They changed our world
01 October, 2019 — By Angela Cobbinah
THE author of one of the first of the 18th-century slave narratives, Ottobah Cugoano was kidnapped from present-day Ghana as a child and shipped to Grenada before being brought to England in 1772. He was given his freedom and sent to school where he learned to read and write. Aged 16, he was baptised John Stuart at St James’ Piccadilly and became a servant of the artist Richard Cosway at his home at Schomberg House, 80-82 Pall Mall.
Thrust into high society just as the anti-slavery movement was beginning to make its voice heard, he was soon campaigning with leading abolitionists like Granville Sharp, Olaudah Equiano and Ignatius Sancho. His book Thoughts and Sentiments on the Evil and Wicked Traffic of the Slavery and Commerce of the Human Species was published in 1787, a powerful condemnation of slavery and colonial conquest. After 1791 he appeared to vanish from view and nothing more was heard of him.
Born in 1788, tailor William Cuffay was the son of a naval cook and former slave. He moved from Chatham to London to become one of the leaders of the Chartist Movement, which demanded constitutional and social reform to improve conditions for the working classes. After settling in Soho, he became a familiar figure in the coffee houses and pubs of Covent Garden and Clerkenwell, where the Chartists would meet to discuss strategy. He was elected their Westminster delegate in 1841 and a year later became president of the London Chartists.
In 1848, he was arrested at the Orange Tree pub in Red Lion Square, Holborn, and accused of planning to set London ablaze by starting fires in Seven Dials, Marylebone and Paddington. Convicted of treason, he was sentenced to be transported to Tasmania for 21 years. Although later cleared of all charges, he remained in Tasmania, working as a tailor while maintaining his involvement in politics. He died in poverty in July 1870, aged 82.
Henry Sylvester Williams
The first black person to be elected to Westminster council, Henry Sylvester Williams was born in Trinidad in 1869. After working as a teacher he came to London in 1896 to study law and became increasingly preoccupied with African issues. In 1900 he organised the first Pan-African Conference at Westminster Town Hall, a three-day event which attracted delegates from all over the world, including William Dubois from America.
Having qualified as a barrister at Gray’s Inn, he practiced in Cape Town for two years before returning to London and becoming elected Labour councillor for Church Street Ward in Marylebone in 1906.

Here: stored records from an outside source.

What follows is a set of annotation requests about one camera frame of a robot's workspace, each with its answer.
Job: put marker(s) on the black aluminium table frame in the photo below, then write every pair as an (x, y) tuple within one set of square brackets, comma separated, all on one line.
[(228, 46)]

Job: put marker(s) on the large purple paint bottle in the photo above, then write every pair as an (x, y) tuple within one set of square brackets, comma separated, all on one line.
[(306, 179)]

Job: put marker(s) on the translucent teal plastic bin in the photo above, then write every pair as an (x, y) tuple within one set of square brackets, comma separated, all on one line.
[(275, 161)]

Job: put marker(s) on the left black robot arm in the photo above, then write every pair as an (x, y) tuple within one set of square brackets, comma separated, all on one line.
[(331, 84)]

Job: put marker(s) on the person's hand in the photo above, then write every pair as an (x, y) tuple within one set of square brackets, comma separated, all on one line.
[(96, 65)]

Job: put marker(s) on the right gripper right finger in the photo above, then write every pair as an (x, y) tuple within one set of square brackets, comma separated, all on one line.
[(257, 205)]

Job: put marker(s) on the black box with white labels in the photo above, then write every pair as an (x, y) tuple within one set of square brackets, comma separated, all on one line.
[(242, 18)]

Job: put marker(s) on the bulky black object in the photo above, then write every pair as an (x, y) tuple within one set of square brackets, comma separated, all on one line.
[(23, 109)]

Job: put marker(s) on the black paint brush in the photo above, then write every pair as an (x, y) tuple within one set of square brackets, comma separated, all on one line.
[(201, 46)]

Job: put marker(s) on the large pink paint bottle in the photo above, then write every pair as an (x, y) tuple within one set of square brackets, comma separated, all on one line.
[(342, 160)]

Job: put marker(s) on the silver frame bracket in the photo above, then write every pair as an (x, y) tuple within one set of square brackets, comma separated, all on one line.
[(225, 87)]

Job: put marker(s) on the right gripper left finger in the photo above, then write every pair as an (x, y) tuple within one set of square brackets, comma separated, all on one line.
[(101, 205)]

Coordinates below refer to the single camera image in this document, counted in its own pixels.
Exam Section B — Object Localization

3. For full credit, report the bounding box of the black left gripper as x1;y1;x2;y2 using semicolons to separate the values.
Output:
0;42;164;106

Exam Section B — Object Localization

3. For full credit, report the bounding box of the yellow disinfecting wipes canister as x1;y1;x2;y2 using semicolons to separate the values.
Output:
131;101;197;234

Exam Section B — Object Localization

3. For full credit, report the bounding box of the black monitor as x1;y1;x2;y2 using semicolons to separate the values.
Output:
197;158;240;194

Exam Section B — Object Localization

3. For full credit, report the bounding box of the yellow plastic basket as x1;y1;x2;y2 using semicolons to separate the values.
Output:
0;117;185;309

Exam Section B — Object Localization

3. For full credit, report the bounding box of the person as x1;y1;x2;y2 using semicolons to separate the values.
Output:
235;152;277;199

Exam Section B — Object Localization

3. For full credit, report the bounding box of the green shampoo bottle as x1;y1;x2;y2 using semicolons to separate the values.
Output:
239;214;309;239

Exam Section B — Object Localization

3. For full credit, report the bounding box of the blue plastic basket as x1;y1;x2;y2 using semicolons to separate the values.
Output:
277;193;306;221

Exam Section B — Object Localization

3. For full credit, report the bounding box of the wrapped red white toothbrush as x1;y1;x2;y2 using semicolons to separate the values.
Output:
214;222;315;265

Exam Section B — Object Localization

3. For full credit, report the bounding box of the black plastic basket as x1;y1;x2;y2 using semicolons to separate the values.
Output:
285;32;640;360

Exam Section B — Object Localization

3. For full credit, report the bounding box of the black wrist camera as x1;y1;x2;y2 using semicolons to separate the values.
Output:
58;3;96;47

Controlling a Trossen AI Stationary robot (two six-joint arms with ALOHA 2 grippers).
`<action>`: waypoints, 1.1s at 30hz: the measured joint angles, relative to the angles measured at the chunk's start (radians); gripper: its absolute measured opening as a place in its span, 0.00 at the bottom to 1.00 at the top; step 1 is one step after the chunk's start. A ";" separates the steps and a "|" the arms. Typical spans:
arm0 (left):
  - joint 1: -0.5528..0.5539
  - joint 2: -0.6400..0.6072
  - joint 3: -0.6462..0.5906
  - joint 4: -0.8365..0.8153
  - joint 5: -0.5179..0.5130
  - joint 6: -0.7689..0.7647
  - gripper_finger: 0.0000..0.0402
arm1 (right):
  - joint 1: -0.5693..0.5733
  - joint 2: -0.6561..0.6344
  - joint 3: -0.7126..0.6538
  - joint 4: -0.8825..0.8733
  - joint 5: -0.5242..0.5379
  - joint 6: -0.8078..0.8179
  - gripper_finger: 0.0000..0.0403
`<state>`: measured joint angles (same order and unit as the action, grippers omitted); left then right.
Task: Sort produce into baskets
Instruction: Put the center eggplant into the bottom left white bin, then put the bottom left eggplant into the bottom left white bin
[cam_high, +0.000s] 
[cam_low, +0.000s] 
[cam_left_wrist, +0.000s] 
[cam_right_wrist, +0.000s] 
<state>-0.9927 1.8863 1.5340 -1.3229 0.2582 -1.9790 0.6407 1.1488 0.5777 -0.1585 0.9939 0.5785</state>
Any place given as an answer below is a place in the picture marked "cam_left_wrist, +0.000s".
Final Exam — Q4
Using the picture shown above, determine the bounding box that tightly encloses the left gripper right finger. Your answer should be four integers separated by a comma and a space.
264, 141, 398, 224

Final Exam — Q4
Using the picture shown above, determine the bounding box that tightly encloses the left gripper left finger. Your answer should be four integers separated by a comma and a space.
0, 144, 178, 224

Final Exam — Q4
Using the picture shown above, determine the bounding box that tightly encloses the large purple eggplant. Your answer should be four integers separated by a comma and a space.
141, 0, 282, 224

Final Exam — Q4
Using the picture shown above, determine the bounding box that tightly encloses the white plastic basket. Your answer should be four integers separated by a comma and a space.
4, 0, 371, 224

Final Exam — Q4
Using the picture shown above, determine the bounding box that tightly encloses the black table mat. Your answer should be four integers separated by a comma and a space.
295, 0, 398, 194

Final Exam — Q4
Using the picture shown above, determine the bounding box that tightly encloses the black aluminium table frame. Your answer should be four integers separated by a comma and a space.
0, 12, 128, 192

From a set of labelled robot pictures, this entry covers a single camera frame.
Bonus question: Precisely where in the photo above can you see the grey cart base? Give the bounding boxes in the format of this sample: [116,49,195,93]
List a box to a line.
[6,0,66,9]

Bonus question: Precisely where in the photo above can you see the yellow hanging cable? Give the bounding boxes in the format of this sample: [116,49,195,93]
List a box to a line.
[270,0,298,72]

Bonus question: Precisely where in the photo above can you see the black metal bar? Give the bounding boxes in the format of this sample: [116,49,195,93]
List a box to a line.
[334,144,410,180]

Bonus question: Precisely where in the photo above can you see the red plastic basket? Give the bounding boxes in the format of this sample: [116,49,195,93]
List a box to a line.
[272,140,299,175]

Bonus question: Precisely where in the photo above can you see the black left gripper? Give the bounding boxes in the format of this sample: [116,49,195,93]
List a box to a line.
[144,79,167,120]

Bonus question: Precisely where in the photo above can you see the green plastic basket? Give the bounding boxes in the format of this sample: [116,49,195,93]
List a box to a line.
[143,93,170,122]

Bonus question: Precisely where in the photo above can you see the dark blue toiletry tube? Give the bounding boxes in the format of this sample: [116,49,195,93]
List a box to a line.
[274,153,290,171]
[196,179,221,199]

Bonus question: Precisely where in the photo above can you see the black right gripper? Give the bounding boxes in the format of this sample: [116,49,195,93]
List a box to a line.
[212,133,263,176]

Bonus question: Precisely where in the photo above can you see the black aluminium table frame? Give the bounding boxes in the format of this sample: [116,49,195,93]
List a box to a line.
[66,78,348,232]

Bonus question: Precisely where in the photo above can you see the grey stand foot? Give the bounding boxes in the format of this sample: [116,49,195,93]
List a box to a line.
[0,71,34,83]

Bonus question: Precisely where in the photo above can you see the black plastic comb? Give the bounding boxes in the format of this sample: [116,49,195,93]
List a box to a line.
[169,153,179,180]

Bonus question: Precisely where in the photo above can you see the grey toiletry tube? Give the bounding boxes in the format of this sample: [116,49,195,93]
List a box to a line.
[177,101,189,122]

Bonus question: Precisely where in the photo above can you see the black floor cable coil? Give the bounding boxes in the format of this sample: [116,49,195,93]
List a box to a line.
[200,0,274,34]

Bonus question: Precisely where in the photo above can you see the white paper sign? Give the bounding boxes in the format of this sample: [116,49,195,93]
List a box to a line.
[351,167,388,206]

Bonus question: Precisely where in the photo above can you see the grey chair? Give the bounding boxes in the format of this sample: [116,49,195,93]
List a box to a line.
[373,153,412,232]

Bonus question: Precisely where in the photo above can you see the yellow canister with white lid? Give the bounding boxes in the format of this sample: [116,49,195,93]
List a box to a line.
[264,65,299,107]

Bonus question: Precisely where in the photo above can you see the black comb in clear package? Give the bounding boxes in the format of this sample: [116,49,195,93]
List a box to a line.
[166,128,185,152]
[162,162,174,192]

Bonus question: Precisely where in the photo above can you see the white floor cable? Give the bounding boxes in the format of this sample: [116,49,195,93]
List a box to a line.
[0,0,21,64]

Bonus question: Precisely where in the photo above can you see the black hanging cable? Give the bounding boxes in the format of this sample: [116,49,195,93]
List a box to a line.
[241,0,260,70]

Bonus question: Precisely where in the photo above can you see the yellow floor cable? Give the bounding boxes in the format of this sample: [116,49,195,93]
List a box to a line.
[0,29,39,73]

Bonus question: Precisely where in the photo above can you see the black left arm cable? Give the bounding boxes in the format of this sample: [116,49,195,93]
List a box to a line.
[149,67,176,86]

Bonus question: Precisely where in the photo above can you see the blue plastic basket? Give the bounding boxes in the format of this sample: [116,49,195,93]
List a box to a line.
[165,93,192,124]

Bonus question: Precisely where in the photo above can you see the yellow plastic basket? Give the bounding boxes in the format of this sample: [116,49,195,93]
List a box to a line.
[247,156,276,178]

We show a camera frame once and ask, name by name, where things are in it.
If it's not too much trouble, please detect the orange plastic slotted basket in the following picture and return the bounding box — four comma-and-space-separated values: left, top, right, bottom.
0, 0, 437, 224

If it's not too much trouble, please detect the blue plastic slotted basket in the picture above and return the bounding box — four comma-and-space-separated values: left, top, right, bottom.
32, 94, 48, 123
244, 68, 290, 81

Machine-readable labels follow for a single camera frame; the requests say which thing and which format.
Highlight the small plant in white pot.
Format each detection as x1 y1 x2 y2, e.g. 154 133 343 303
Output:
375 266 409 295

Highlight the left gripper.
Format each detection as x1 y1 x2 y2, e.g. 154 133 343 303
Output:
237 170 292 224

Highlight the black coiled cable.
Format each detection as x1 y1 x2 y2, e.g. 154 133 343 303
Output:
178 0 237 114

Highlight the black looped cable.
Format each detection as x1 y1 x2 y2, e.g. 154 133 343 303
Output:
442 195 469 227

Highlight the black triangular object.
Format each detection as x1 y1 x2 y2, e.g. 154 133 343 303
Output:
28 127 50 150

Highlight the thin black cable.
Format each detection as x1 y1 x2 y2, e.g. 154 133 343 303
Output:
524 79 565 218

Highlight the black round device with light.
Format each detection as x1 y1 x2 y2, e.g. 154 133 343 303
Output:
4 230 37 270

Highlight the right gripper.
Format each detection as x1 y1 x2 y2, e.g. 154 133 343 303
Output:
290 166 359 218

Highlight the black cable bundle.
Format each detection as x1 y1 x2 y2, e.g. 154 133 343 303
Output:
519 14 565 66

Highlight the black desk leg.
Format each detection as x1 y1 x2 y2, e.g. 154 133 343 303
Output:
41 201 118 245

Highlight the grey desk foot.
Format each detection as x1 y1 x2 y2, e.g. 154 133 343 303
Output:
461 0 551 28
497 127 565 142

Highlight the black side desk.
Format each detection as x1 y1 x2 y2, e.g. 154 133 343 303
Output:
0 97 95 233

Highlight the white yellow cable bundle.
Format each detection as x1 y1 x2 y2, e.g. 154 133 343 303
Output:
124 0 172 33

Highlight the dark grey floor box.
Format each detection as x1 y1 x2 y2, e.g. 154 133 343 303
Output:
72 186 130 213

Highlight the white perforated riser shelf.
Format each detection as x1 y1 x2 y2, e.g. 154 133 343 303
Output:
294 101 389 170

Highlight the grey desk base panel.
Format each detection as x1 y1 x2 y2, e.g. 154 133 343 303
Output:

His home at 50 Hamilton Gardens, St John’s Wood, saw an almost endless procession of guests and visitors ranging from South African royalty to destitute Jamaican seamen. He also lived at 38 Church Street, where a memorial plaque was unveiled in 2007. After falling ill, he returned to Trinidad and died there in 1911 aged 42.
Ghana’s founding father Kwame Nkrumah moved to London from America in 1945, registering for a PhD degree in anthropology at LSE and for another in philosophy at University College.
At first, he found it hard to find accommodation, recalling in his autobiography that “countless doors were slammed” in his face because of his colour. But in June 1945 he moved into a room at 60 Burghley Road in Kentish Town, where he fondly recalled his landlady, Florence Manley, looking upon him as a member of the family and opening up her home to his friends. It was a “productive time”, he wrote, when he regularly worked until “three or four in the morning”.
However, his studies were eclipsed by his political activities and he became one of the organisers of the Pan African Congress held later that year in Manchester. He was also vice-president of the West African Student Union, which had its headquarters in nearby Camden Square, while his friend and fellow pan-Africanist George Padmore lived a bus ride away in Cranleigh Street, Somers Town. A memorial plaque on the Burghley Road house indicates that Nkrumah lived there until November 1947, when he returned to Ghana to lead the independence movement.
Born in Trinidad in 1915, Claudia Jones moved to the US as a child and became a leading member of the Communist Party, admired for her brilliant organising skills and oratory.
After being imprisoned for sedition, she was deported to Britain in 1955 during the McCarthy witch hunts and quickly became involved in the civil rights struggle here, launching the campaign newspaper The West Indian Gazette in 1958.
In 1959 she organised a carnival at St Pancras Town Hall as a community response to the Notting Hill riots. It is widely regarded as the inspiration behind the Notting Hill Carnival.
Jones lived at 58 Lisburne Road in Gospel Oak, from where she would catch the 24 bus en route for Brixton where her newspaper offices were based. In 1964 she was discovered dead at the flat, after suffering a heart attack at the age of 49.
In accordance with her wishes, Jones was buried in Highgate Cemetery next to Karl Marx’s tomb. For more than 20 years her grave lay unmarked until Camden Council youth worker Winston Pinder organised a fundraising campaign for a stone to be erected in 1984.